ASSIGNMENT: A word-for-word transcription of the data below is required.

GIVEN INFORMATION:
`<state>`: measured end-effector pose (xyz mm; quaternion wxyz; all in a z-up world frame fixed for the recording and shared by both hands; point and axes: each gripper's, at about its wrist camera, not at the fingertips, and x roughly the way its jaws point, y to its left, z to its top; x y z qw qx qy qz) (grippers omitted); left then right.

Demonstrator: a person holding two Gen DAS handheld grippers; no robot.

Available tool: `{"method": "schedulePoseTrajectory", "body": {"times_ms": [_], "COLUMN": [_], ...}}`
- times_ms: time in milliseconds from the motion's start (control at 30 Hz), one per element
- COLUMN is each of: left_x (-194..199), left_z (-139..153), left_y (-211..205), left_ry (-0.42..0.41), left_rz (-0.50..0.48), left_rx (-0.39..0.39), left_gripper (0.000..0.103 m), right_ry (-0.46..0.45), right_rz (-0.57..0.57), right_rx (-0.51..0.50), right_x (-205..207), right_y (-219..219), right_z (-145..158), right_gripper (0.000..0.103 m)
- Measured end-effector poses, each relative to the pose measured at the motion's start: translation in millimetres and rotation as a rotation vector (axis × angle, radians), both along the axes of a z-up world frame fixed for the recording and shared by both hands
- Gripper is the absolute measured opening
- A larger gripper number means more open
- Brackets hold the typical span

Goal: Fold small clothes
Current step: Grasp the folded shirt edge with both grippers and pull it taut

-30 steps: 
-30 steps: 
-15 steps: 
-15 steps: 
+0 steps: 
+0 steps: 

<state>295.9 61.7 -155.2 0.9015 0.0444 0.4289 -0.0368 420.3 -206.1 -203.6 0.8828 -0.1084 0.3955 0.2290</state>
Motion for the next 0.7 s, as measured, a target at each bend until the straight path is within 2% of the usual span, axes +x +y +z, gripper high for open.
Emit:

SOLUTION FOR THIS TASK:
`<state>`: measured end-effector pose (xyz mm; quaternion wxyz; all in a z-up world frame fixed for the recording and shared by both hands; point and axes: each gripper's, at about its wrist camera, not at the fingertips, and x roughly the way its jaws point, y to its left, z to its top; x y z qw qx qy qz) (grippers omitted); left then right.

Demonstrator: a person holding two Gen DAS handheld grippers; no robot.

Available tool: `{"method": "schedulePoseTrajectory", "body": {"times_ms": [_], "COLUMN": [_], ...}}`
- times_ms: time in milliseconds from the motion's start (control at 30 Hz), one per element
- COLUMN is each of: left_x (-194..199), left_z (-139..153), left_y (-211..205), left_ry (-0.42..0.41), left_rz (-0.50..0.48), left_rx (-0.39..0.39), left_gripper (0.000..0.103 m), right_ry (-0.46..0.45), right_rz (-0.57..0.57), right_rx (-0.51..0.50), right_x (-205..207), right_y (-219..219), right_z (-145..158), right_gripper (0.000..0.103 m)
- Measured end-effector poses, each relative to the pose measured at the motion's start: translation in millimetres and rotation as a rotation vector (axis × angle, radians), both along the axes of a z-up world frame fixed for the recording and shared by both hands
- Gripper is the absolute measured opening
- A larger gripper number means more open
- Brackets hold the typical span

Goal: Fold small clothes
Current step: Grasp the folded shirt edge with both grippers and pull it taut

-30 steps: 
-30 steps: 
-15 steps: 
-15 steps: 
+0 steps: 
+0 steps: 

<state>295.9 61.7 -155.2 0.9015 0.0444 0.4289 -0.0368 420.3 -206.1 -203.6 0.8828 -0.1084 0.3955 0.2290</state>
Motion for the next 0.7 s, as measured, a target at each bend until the straight path is within 2% of the usual span, axes +x +y +z, gripper high for open.
Emit:

The complete answer has now been given.